Information provided section start

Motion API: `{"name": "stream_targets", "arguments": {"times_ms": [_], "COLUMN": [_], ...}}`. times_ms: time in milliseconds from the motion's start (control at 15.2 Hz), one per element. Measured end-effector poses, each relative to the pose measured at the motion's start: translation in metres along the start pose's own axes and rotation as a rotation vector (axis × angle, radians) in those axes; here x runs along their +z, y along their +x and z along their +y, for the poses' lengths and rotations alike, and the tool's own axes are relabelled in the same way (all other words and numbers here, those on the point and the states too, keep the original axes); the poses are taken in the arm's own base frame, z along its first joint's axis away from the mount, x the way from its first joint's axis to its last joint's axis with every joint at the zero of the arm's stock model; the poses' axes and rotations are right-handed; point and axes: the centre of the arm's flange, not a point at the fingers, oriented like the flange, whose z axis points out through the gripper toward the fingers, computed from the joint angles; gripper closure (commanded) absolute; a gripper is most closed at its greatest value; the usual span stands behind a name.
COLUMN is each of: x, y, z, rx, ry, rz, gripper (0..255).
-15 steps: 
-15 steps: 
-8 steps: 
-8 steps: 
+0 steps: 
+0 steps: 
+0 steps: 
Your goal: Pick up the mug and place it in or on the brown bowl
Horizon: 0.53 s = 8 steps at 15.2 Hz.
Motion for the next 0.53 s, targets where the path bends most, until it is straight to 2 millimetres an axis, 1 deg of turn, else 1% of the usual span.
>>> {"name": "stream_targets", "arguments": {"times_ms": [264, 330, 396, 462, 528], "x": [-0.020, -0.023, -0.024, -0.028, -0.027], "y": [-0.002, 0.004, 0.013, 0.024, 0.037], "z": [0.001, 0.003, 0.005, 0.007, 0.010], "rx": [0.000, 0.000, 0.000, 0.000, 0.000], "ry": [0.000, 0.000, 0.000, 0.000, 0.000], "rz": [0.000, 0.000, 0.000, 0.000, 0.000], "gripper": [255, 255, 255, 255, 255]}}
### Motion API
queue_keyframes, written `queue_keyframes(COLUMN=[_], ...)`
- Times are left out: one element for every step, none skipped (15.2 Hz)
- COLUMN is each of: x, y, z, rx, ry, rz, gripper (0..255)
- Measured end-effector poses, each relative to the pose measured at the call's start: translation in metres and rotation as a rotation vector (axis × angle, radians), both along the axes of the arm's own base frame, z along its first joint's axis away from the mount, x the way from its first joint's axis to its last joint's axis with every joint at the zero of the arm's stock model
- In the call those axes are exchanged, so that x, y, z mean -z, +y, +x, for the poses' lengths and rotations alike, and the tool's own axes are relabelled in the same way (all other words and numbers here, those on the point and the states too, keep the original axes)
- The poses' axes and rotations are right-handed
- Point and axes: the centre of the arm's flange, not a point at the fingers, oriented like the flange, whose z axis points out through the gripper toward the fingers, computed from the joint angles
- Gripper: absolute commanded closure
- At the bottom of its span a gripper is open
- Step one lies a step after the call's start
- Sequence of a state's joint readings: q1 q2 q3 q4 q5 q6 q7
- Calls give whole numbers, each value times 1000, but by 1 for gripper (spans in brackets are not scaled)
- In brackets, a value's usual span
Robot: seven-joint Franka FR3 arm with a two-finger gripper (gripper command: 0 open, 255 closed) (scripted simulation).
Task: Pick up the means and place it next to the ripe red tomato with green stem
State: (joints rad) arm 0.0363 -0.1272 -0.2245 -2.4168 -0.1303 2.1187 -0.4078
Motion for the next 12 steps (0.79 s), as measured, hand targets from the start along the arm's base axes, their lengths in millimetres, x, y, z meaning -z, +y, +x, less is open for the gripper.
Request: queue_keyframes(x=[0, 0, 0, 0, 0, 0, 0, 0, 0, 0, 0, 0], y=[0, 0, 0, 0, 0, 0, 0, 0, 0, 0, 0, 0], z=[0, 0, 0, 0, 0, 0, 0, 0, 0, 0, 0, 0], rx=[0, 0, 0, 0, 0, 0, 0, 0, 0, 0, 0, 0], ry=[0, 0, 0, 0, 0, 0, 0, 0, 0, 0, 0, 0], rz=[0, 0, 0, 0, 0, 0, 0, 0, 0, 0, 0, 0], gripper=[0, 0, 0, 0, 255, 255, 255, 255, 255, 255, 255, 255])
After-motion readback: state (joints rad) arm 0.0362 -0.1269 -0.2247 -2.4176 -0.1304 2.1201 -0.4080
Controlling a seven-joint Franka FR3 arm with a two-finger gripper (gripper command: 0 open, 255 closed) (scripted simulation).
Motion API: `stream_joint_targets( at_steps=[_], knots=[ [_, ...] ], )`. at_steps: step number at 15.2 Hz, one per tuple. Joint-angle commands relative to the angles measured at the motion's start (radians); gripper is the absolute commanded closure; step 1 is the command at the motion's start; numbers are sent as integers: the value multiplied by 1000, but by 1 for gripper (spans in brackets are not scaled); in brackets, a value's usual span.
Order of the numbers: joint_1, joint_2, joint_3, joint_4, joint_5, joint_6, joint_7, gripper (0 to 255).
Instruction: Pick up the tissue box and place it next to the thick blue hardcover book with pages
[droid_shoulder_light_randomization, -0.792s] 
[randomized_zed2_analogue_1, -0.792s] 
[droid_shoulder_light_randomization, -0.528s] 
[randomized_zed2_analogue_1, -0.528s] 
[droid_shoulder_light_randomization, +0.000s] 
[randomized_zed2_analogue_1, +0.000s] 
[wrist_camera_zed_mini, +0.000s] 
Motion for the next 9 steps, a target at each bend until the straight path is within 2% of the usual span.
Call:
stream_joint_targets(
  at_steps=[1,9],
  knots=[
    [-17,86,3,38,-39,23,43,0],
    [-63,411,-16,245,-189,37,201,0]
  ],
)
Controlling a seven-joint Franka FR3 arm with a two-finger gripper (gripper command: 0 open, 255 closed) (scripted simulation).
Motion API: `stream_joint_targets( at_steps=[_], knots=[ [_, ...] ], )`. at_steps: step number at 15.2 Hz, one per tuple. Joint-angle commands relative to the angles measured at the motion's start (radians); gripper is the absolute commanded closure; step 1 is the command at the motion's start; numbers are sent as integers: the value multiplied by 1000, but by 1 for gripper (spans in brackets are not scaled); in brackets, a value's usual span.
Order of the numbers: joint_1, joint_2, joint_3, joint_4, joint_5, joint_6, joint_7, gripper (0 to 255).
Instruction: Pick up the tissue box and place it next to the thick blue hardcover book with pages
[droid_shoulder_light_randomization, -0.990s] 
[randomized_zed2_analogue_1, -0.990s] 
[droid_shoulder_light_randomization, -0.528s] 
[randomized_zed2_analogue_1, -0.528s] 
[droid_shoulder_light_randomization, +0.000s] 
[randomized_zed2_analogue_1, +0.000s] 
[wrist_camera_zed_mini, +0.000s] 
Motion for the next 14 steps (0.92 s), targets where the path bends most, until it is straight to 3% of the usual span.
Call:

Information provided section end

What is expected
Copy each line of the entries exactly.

Task solution
Motion API: `{"name": "stream_targets", "arguments": {"times_ms": [_], "COLUMN": [_], ...}}`. times_ms: time in milliseconds from the motion's start (control at 15.2 Hz), one per element. Measured end-effector poses, each relative to the pose measured at the motion's start: translation in metres along the start pose's own axes and rotation as a rotation vector (axis × angle, radians) in those axes; here x runs along their +z, y along their +x and z along their +y, for the poses' lengths and rotations alike, and the tool's own axes are relabelled in the same way (all other words and numbers here, those on the point and the states too, keep the original axes); the poses are taken in the arm's own base frame, z along its first joint's axis away from the mount, x the way from its first joint's axis to its last joint's axis with every joint at the zero of the arm's stock model; the poses' axes and rotations are right-handed; point and axes: the centre of the arm's flange, not a point at the fingers, oriented like the flange, whose z axis points out through the gripper toward the fingers, computed from the joint angles; gripper closure (commanded) absolute; a gripper is most closed at its greatest value; the usual span stands behind a name.
COLUMN is each of: x, y, z, rx, ry, rz, gripper (0..255).
-15 steps: 
-15 steps: 
-8 steps: 
-8 steps: 
+0 steps: 
+0 steps: 
+0 steps: 
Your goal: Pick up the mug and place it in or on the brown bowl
Horizon: 0.53 s = 8 steps at 15.2 Hz.
Motion for the next 0.53 s, targets where the path bends most, until it is straight to 2 millimetres an axis, 1 deg of turn, else 1% of the usual span.
>>> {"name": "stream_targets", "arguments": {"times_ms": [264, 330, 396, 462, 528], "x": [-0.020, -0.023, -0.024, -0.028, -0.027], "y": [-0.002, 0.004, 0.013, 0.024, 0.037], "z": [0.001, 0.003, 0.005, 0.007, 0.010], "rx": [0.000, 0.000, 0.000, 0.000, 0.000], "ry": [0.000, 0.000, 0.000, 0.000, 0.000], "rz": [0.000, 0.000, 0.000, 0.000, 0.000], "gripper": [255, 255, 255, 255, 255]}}
### Motion API
queue_keyframes, written `queue_keyframes(COLUMN=[_], ...)`
- Times are left out: one element for every step, none skipped (15.2 Hz)
- COLUMN is each of: x, y, z, rx, ry, rz, gripper (0..255)
- Measured end-effector poses, each relative to the pose measured at the call's start: translation in metres and rotation as a rotation vector (axis × angle, radians), both along the axes of the arm's own base frame, z along its first joint's axis away from the mount, x the way from its first joint's axis to its last joint's axis with every joint at the zero of the arm's stock model
- In the call those axes are exchanged, so that x, y, z mean -z, +y, +x, for the poses' lengths and rotations alike, and the tool's own axes are relabelled in the same way (all other words and numbers here, those on the point and the states too, keep the original axes)
- The poses' axes and rotations are right-handed
- Point and axes: the centre of the arm's flange, not a point at the fingers, oriented like the flange, whose z axis points out through the gripper toward the fingers, computed from the joint angles
- Gripper: absolute commanded closure
- At the bottom of its span a gripper is open
- Step one lies a step after the call's start
- Sequence of a state's joint readings: q1 q2 q3 q4 q5 q6 q7
- Calls give whole numbers, each value times 1000, but by 1 for gripper (spans in brackets are not scaled)
- In brackets, a value's usual span
Robot: seven-joint Franka FR3 arm with a two-finger gripper (gripper command: 0 open, 255 closed) (scripted simulation).
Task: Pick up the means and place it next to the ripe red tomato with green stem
State: (joints rad) arm 0.0363 -0.1272 -0.2245 -2.4168 -0.1303 2.1187 -0.4078
Motion for the next 12 steps (0.79 s), as measured, hand targets from the start along the arm's base axes, their lengths in millimetres, x, y, z meaning -z, +y, +x, less is open for the gripper.
Request: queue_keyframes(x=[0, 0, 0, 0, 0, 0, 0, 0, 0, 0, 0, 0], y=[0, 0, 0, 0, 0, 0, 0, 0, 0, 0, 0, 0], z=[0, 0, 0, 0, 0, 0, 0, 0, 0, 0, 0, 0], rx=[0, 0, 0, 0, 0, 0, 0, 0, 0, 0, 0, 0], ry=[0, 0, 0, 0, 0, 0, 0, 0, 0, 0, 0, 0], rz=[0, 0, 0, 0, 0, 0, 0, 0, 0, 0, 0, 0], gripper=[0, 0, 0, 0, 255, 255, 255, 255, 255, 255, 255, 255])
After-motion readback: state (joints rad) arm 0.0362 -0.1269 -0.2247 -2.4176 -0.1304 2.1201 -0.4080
Controlling a seven-joint Franka FR3 arm with a two-finger gripper (gripper command: 0 open, 255 closed) (scripted simulation).
Motion API: `stream_joint_targets( at_steps=[_], knots=[ [_, ...] ], )`. at_steps: step number at 15.2 Hz, one per tuple. Joint-angle commands relative to the angles measured at the motion's start (radians); gripper is the absolute commanded closure; step 1 is the command at the motion's start; numbers are sent as integers: the value multiplied by 1000, but by 1 for gripper (spans in brackets are not scaled); in brackets, a value's usual span.
Order of the numbers: joint_1, joint_2, joint_3, joint_4, joint_5, joint_6, joint_7, gripper (0 to 255).
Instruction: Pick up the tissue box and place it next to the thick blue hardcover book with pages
[droid_shoulder_light_randomization, -0.792s] 
[randomized_zed2_analogue_1, -0.792s] 
[droid_shoulder_light_randomization, -0.528s] 
[randomized_zed2_analogue_1, -0.528s] 
[droid_shoulder_light_randomization, +0.000s] 
[randomized_zed2_analogue_1, +0.000s] 
[wrist_camera_zed_mini, +0.000s] 
Motion for the next 9 steps, a target at each bend until the straight path is within 2% of the usual span.
Call:
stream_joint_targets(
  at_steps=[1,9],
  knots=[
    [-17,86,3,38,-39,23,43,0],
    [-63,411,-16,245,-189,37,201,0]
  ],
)
Controlling a seven-joint Franka FR3 arm with a two-finger gripper (gripper command: 0 open, 255 closed) (scripted simulation).
Motion API: `stream_joint_targets( at_steps=[_], knots=[ [_, ...] ], )`. at_steps: step number at 15.2 Hz, one per tuple. Joint-angle commands relative to the angles measured at the motion's start (radians); gripper is the absolute commanded closure; step 1 is the command at the motion's start; numbers are sent as integers: the value multiplied by 1000, but by 1 for gripper (spans in brackets are not scaled); in brackets, a value's usual span.
Order of the numbers: joint_1, joint_2, joint_3, joint_4, joint_5, joint_6, joint_7, gripper (0 to 255).
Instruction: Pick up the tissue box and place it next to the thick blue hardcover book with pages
[droid_shoulder_light_randomization, -0.990s] 
[randomized_zed2_analogue_1, -0.990s] 
[droid_shoulder_light_randomization, -0.528s] 
[randomized_zed2_analogue_1, -0.528s] 
[droid_shoulder_light_randomization, +0.000s] 
[randomized_zed2_analogue_1, +0.000s] 
[wrist_camera_zed_mini, +0.000s] 
Motion for the next 14 steps (0.92 s), targets where the path bends most, until it is straight to 3% of the usual span.
Call:

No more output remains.